Our physiological explanation of the meaning of words and the contradiction of antonyms is now complete. For if, as we have previously shown, even abstract terms acquire and keep their meaning by virtue of the reflex tendencies which they arouse, it is likewise apparent that the basis of logical opposition and contradiction is to be found by an examination of the baldest facts of the physics and physiology of the human body. In brief, then, antonyms are those words whose utterance stimulates us so to react as to illustrate the law of reciprocal innervation. And this, moreover, is the only reason why cheap is the opposite of expensive, true the contradictory of false, and good the antithesis of bad.
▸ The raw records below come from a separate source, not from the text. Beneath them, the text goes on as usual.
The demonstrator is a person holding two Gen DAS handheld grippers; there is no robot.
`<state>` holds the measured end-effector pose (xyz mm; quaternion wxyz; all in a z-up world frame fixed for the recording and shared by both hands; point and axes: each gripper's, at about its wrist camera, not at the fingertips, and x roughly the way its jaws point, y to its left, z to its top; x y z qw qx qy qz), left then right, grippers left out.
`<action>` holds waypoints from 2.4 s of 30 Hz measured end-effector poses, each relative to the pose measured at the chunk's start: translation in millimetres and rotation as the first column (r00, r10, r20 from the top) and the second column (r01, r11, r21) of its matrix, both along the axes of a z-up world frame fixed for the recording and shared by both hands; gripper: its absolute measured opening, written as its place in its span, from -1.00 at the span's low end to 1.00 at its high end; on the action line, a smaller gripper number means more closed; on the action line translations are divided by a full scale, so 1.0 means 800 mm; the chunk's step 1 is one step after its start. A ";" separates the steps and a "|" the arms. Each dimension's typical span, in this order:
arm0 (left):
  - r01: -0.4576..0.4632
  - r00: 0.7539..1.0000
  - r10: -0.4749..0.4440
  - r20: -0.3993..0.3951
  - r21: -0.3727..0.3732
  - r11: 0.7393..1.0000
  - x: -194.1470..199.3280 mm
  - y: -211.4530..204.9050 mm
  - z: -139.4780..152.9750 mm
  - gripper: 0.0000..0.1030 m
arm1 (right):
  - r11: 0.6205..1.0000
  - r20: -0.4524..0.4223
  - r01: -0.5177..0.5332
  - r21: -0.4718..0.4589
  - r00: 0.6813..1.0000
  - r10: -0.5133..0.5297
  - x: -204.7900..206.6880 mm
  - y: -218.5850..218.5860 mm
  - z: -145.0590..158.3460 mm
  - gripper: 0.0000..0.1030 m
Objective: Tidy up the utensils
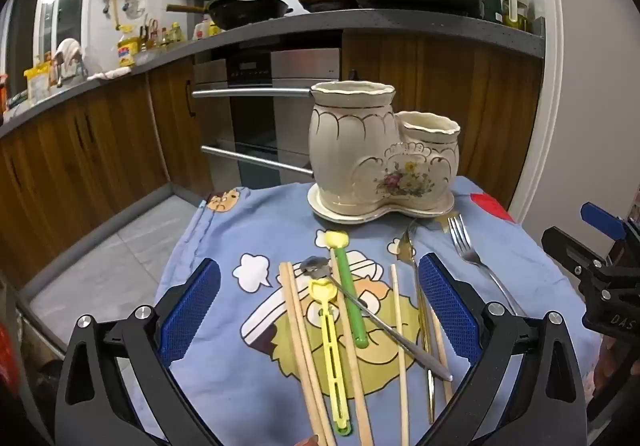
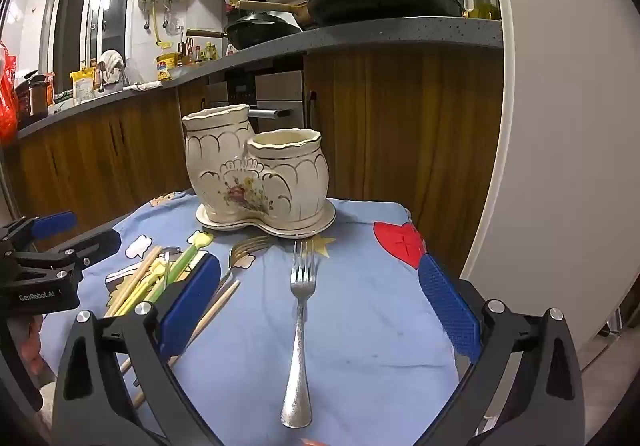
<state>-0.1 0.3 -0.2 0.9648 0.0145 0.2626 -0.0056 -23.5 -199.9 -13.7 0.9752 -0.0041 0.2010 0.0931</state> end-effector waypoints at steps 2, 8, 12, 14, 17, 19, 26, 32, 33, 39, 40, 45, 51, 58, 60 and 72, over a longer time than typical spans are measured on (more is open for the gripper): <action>-0.001 1.000 0.001 -0.001 -0.005 1.000 0.000 0.000 0.000 0.91 | 1.000 -0.007 -0.002 0.003 1.000 0.002 0.001 0.000 0.000 0.90; -0.008 1.000 0.008 0.002 -0.011 1.000 0.000 0.003 0.000 0.91 | 1.000 -0.005 -0.004 0.009 1.000 0.004 0.000 -0.001 0.000 0.90; -0.002 1.000 0.002 0.003 -0.001 1.000 -0.004 0.001 0.005 0.91 | 1.000 -0.010 -0.008 0.009 1.000 0.008 0.002 0.000 -0.005 0.90; -0.003 1.000 0.003 0.000 -0.003 1.000 -0.005 0.002 0.006 0.91 | 1.000 -0.011 -0.009 0.008 1.000 0.009 0.003 0.000 -0.006 0.90; -0.004 1.000 0.004 0.001 0.002 1.000 -0.003 0.008 0.003 0.91 | 1.000 -0.017 -0.007 0.010 1.000 0.007 0.004 0.000 -0.004 0.90; -0.011 1.000 0.011 0.000 0.005 1.000 -0.002 0.007 -0.001 0.91 | 1.000 -0.019 -0.005 0.012 1.000 0.005 0.003 -0.001 -0.004 0.90; -0.022 1.000 0.022 -0.001 0.008 1.000 0.000 0.007 -0.004 0.91 | 1.000 -0.022 0.001 0.019 1.000 -0.001 0.001 -0.007 -0.006 0.90; -0.025 1.000 0.025 -0.008 0.011 1.000 0.001 0.004 -0.007 0.91 | 1.000 -0.025 0.002 0.030 1.000 -0.002 0.001 -0.012 -0.006 0.90; -0.025 1.000 0.025 -0.007 0.012 1.000 0.000 0.005 -0.004 0.91 | 1.000 -0.027 0.002 0.030 1.000 -0.002 0.001 -0.013 -0.006 0.90; -0.021 1.000 0.021 -0.008 0.015 1.000 0.000 0.004 -0.006 0.91 | 0.999 -0.025 0.005 0.032 1.000 -0.004 0.000 -0.014 -0.006 0.90; -0.020 1.000 0.020 -0.008 0.014 1.000 -0.001 0.004 -0.004 0.91 | 0.999 -0.025 0.005 0.033 1.000 -0.004 0.000 -0.015 -0.006 0.90; -0.018 1.000 0.018 -0.010 0.017 1.000 -0.001 0.003 -0.003 0.91 | 0.999 -0.031 0.003 0.034 1.000 -0.002 0.002 -0.015 -0.007 0.90; -0.018 1.000 0.018 -0.007 0.020 1.000 -0.001 0.002 -0.002 0.91 | 0.999 -0.030 0.002 0.033 1.000 -0.001 0.001 -0.014 -0.006 0.90; -0.017 1.000 0.017 -0.007 0.019 1.000 -0.001 0.003 -0.001 0.91 | 1.000 -0.031 0.001 0.031 1.000 0.000 0.001 -0.013 -0.006 0.90; -0.018 1.000 0.018 -0.007 0.020 1.000 -0.001 0.003 -0.001 0.91 | 1.000 -0.029 0.002 0.029 1.000 -0.001 0.001 -0.013 -0.006 0.90; -0.018 1.000 0.018 -0.003 0.017 1.000 -0.003 0.008 0.002 0.91 | 1.000 -0.037 -0.001 0.025 0.999 0.001 0.002 -0.012 -0.007 0.90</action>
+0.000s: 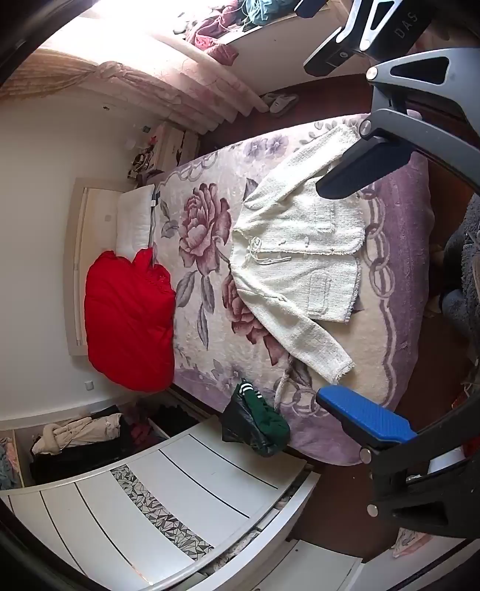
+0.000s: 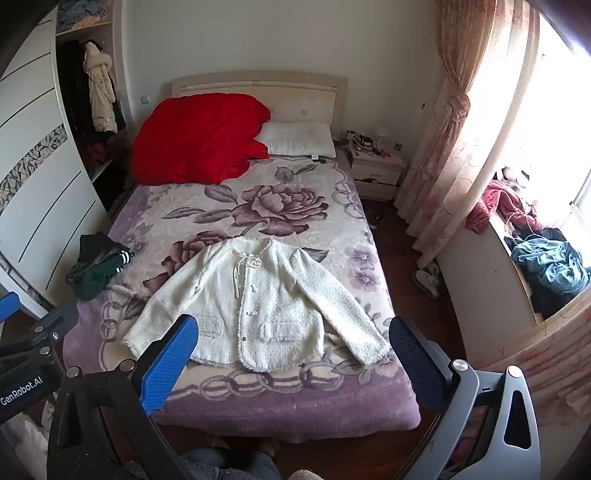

Two words more, however, remain to be said. The first of these is, that the number of pairs of antonyms we have in our vocabulary signifies how many different pairs of antagonistic motor tendencies or action-patterns we could, were we fully aroused, overtly manifest. Since thought is either a rehearsal for, or a rumination upon, action, it is essentially a process which employs the same structures of the body as those which are activated in our buying and selling, our giving and taking, our toil and our play. The second word is, that if it be due strictly to our muscular architecture that antonyms occur in human speech, we can now safely affirm that any philosophy or religion which construes the universe as divided between the warring forces of light and darkness, or as everywhere illustrating the bi-polar principles of love and hate, is likewise based upon the law of the reciprocal innervation of antagonistic muscles. Such philosophies are, indeed, profound, since they attempt to inscribe on the firmament the drama of man’s limitations.

With this by way of introduction, we are now prepared to examine the various terms by which we are wont to convey our ideas of ethical value, in order to see just what the words “good,” “bad,” “right,” “wrong,” and the like really mean. And while the difficulties of such a task are admittedly great, yet the presumption is entirely in favor of the methods of mechanistic psychology to give a strictly scientific interpretation to the subject matter of ethics.

FOOTNOTES:

[2] “The Intellectual Significance of the Grasping Reflex,” Jour. of Phil., Vol. XVIII, No. 23, pp. 617-628.